>>
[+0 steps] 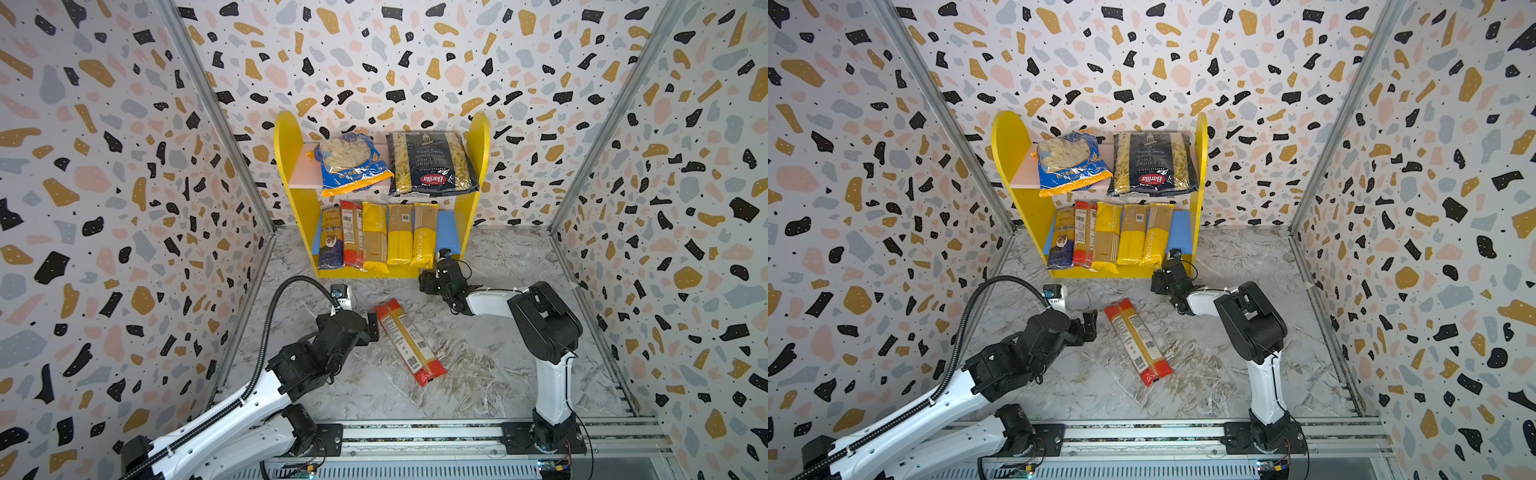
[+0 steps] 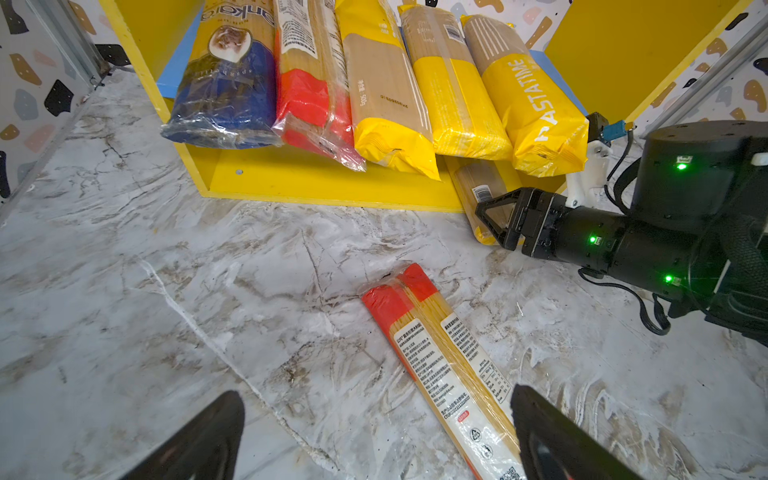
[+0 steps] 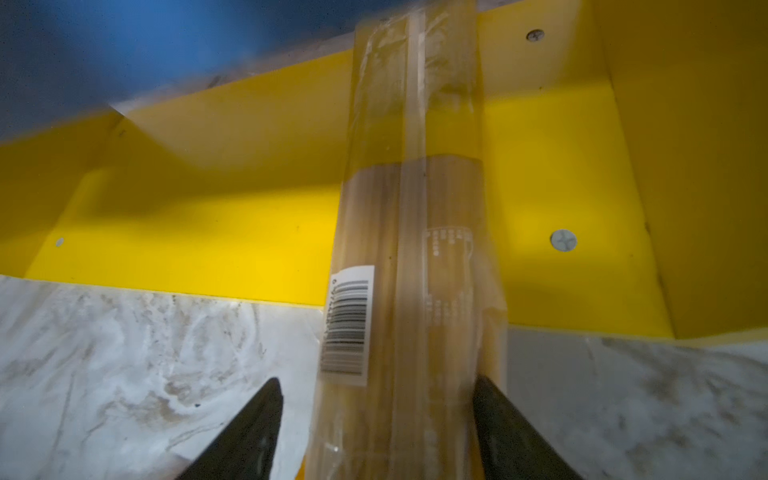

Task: Place and organize the pasta boxes and bags onto the shelf
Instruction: 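Open the right gripper and move it down onto the red-topped spaghetti pack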

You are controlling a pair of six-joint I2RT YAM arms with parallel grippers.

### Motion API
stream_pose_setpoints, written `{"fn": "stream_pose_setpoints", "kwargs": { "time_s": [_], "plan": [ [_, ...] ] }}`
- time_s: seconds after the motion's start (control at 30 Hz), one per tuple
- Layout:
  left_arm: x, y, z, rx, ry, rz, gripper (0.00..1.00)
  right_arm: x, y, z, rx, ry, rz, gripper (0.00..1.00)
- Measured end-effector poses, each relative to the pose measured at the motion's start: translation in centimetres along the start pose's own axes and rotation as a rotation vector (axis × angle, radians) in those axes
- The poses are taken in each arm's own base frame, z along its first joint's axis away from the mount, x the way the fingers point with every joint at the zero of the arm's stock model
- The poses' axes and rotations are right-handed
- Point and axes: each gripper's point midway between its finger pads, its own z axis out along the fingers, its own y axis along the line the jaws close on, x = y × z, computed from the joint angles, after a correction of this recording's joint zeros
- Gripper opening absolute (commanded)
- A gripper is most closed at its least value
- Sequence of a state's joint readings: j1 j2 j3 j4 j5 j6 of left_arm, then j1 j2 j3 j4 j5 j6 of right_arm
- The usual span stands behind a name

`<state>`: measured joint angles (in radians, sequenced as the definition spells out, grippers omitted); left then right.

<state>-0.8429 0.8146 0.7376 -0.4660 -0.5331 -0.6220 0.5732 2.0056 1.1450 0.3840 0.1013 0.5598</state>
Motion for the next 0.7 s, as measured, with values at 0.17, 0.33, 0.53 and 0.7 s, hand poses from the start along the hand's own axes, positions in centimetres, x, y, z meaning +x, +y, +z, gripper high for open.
{"fn": "stream_pose_setpoints", "kwargs": {
  "time_s": [0.17, 0.33, 0.53, 0.7],
  "plan": [
    [-0.4, 0.0, -0.5, 0.015, -0.015, -0.017, 1.00, -1.1, 0.4, -2.0, -0.029, -0.028, 0.009, 0.78],
    [-0.7, -0.1, -1.0, 0.037, -0.027, -0.041, 1.00, -1.9, 0.9, -4.7, -0.059, -0.048, 0.018, 0.81],
    [-0.7, 0.1, -1.7, 0.062, -0.039, -0.066, 1.00, 0.2, 1.5, -8.4, -0.085, -0.019, 0.002, 0.81],
    [-0.4, 0.6, -2.3, 0.072, -0.037, -0.085, 1.00, 4.5, 3.0, -12.0, -0.129, 0.068, -0.061, 0.85]
  ]
}}
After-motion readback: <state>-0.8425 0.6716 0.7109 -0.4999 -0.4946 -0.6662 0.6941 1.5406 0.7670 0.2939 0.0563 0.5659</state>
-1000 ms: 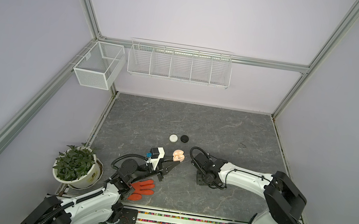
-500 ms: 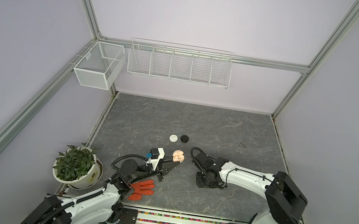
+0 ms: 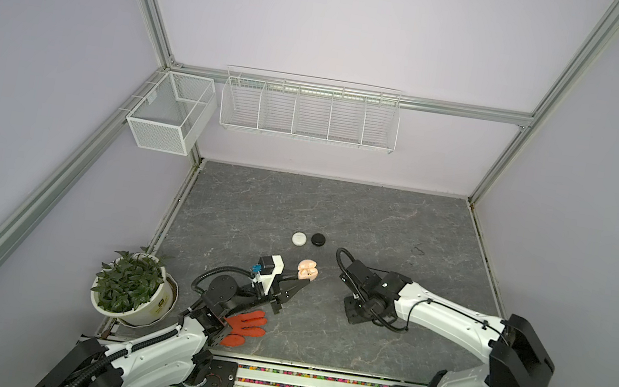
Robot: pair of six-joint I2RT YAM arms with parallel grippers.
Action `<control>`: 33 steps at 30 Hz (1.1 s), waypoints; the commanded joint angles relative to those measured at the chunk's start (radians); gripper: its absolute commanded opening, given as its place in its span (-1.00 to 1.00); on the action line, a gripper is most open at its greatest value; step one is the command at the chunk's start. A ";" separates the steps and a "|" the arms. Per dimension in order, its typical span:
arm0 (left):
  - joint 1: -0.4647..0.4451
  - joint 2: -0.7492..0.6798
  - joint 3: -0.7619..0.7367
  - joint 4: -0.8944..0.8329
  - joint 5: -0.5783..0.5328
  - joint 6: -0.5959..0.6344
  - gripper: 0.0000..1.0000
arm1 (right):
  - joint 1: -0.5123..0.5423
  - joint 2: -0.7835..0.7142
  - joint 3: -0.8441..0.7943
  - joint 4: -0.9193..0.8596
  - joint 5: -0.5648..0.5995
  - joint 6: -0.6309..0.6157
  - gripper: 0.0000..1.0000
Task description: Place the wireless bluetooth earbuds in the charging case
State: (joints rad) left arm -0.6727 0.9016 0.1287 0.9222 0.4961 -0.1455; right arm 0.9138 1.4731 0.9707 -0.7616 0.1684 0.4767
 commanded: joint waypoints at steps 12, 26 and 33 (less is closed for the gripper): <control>-0.003 0.004 -0.004 0.017 0.020 -0.008 -1.00 | -0.065 0.100 -0.026 0.122 -0.110 -0.311 -0.30; -0.003 -0.009 -0.006 -0.008 0.010 0.006 -1.00 | -0.074 0.199 -0.034 0.151 -0.087 -0.275 -0.44; -0.003 -0.008 -0.005 -0.008 0.003 0.011 -1.00 | -0.076 0.210 -0.057 0.157 -0.086 -0.221 -0.55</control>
State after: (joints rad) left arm -0.6727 0.9009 0.1287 0.9104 0.5014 -0.1509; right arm 0.8440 1.6665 0.9443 -0.6109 0.0849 0.2207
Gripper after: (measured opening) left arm 0.193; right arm 0.231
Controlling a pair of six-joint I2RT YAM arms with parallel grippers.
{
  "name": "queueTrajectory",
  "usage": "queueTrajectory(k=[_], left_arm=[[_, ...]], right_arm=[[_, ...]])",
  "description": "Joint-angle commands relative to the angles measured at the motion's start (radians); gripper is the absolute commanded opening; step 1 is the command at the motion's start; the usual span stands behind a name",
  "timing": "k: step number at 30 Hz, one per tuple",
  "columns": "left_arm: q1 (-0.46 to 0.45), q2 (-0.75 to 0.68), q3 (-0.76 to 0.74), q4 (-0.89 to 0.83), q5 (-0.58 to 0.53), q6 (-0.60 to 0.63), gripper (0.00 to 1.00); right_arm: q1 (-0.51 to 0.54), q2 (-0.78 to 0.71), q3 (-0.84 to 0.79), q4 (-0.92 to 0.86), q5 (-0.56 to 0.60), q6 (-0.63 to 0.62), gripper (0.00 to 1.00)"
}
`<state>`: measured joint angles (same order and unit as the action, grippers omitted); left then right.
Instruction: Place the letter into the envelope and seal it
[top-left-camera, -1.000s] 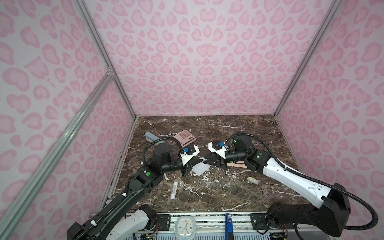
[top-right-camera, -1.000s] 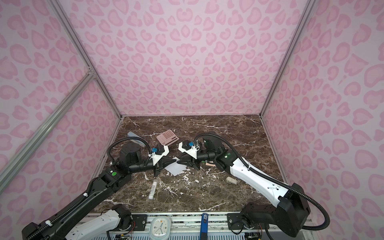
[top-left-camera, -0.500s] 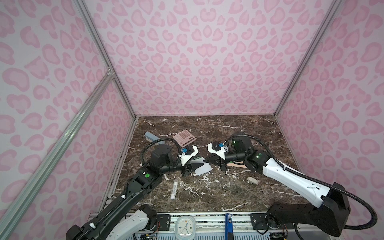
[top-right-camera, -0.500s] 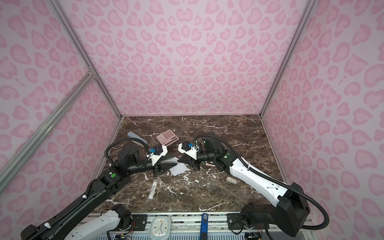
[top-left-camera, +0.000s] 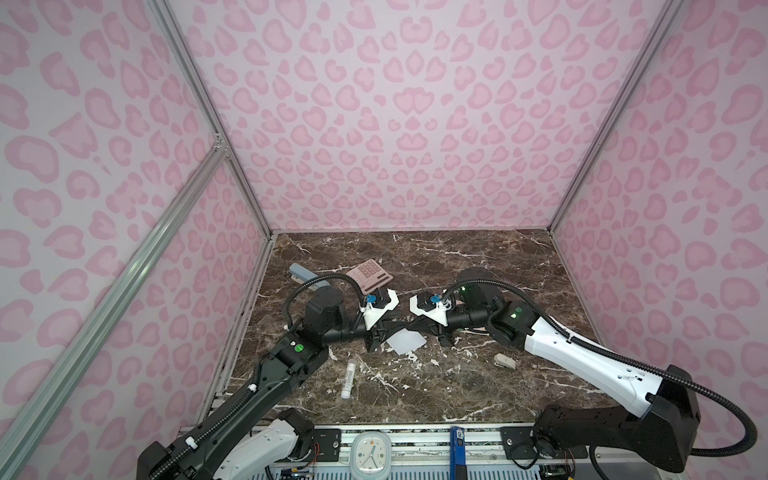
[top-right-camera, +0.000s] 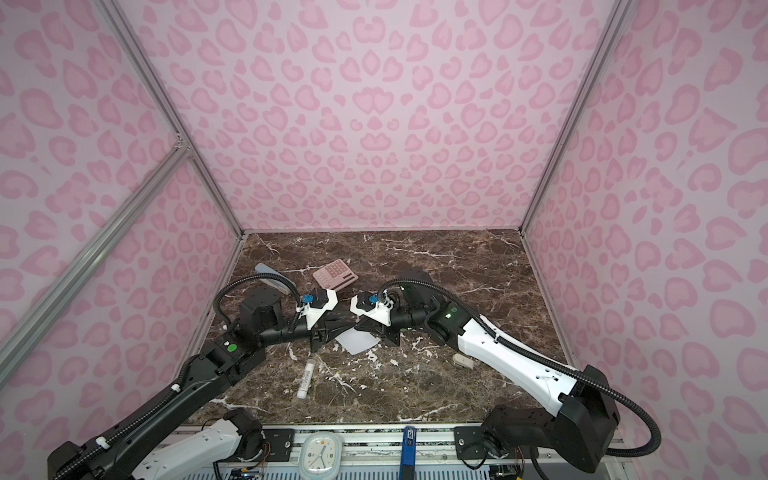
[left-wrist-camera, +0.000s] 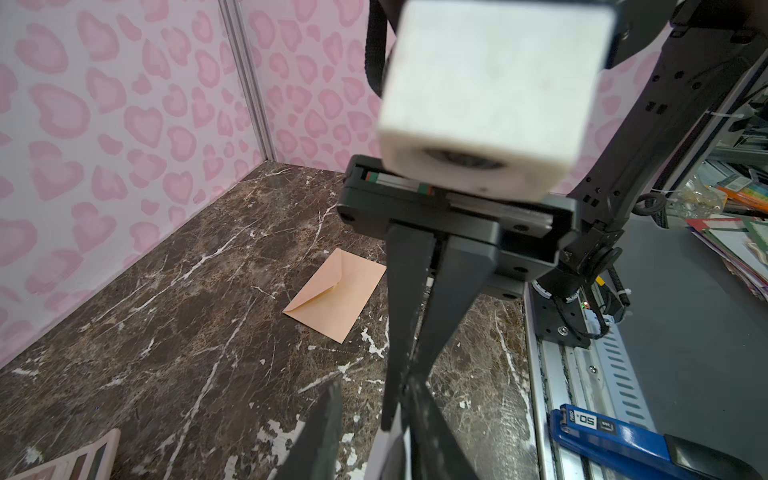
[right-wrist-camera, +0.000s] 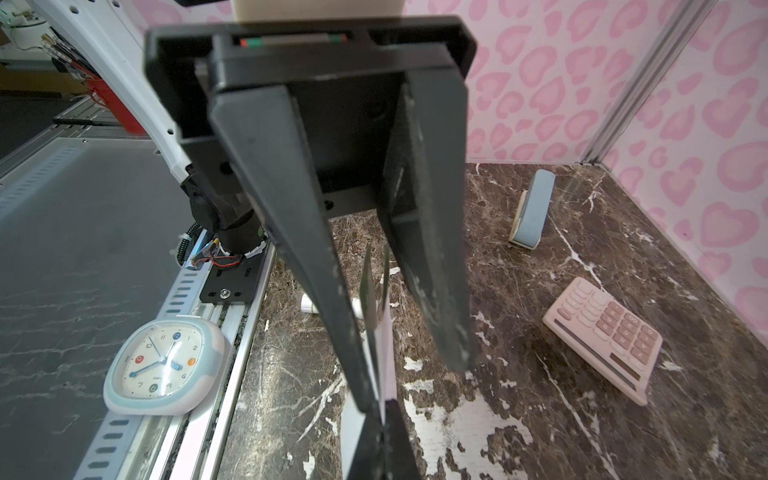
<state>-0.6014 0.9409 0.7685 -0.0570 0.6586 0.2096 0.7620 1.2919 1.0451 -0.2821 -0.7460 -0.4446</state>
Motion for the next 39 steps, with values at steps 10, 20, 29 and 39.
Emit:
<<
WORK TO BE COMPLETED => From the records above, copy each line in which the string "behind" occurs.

ANSWER AREA =>
- The usual span stands behind a name
  "description": "Joint-angle commands relative to the angles measured at the motion's start (radians); gripper is the absolute commanded opening; step 1 is the command at the motion's start; the usual span stands behind a name",

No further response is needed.